Problem details:
Print, exactly as they appear, only the lines from the line that contains "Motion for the" through the end of the listing.

===== Data shown

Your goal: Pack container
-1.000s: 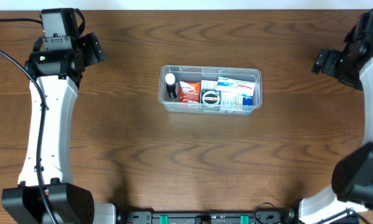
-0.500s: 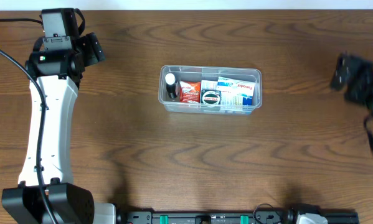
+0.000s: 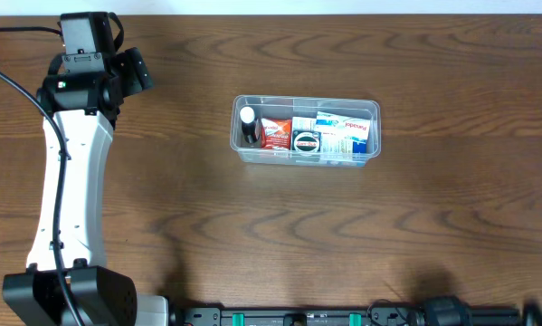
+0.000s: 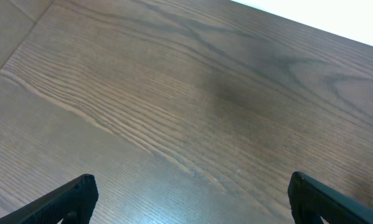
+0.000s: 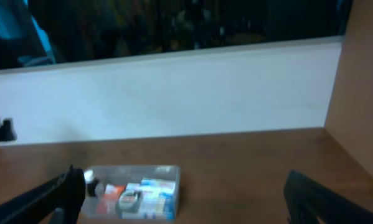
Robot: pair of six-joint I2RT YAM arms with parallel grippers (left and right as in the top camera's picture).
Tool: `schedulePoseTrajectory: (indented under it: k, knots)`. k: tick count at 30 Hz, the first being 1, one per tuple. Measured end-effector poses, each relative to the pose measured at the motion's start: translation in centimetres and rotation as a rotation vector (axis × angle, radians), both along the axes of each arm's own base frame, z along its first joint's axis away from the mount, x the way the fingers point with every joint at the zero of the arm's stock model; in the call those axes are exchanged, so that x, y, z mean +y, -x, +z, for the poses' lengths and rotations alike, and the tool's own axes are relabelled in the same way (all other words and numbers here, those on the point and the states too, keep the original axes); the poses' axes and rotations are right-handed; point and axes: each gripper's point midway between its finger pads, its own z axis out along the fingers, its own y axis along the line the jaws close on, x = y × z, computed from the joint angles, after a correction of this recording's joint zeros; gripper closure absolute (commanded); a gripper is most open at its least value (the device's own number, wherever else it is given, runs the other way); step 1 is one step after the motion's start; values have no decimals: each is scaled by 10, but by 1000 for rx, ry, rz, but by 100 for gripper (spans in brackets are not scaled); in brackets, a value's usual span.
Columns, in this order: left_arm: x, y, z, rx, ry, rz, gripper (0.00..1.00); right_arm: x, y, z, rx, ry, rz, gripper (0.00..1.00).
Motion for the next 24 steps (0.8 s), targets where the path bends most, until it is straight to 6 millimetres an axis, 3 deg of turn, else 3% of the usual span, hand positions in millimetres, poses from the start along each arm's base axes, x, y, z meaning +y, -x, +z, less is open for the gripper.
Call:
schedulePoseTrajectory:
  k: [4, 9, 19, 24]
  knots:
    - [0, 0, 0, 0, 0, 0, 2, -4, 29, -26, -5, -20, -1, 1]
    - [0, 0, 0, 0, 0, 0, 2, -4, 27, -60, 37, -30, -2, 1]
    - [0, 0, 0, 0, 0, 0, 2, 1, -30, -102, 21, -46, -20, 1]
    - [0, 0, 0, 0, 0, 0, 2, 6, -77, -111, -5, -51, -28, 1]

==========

Task result:
Motion for the next 24 steps (0.8 s), targets where the path bends most, until it is straight to 6 millimetres an axis, 3 deg of turn, else 3% of the usual span, hand positions in millimetres, poses from the start along each arm's base axes, x, y, z meaning +y, -x, +z, less is open for the gripper.
Call:
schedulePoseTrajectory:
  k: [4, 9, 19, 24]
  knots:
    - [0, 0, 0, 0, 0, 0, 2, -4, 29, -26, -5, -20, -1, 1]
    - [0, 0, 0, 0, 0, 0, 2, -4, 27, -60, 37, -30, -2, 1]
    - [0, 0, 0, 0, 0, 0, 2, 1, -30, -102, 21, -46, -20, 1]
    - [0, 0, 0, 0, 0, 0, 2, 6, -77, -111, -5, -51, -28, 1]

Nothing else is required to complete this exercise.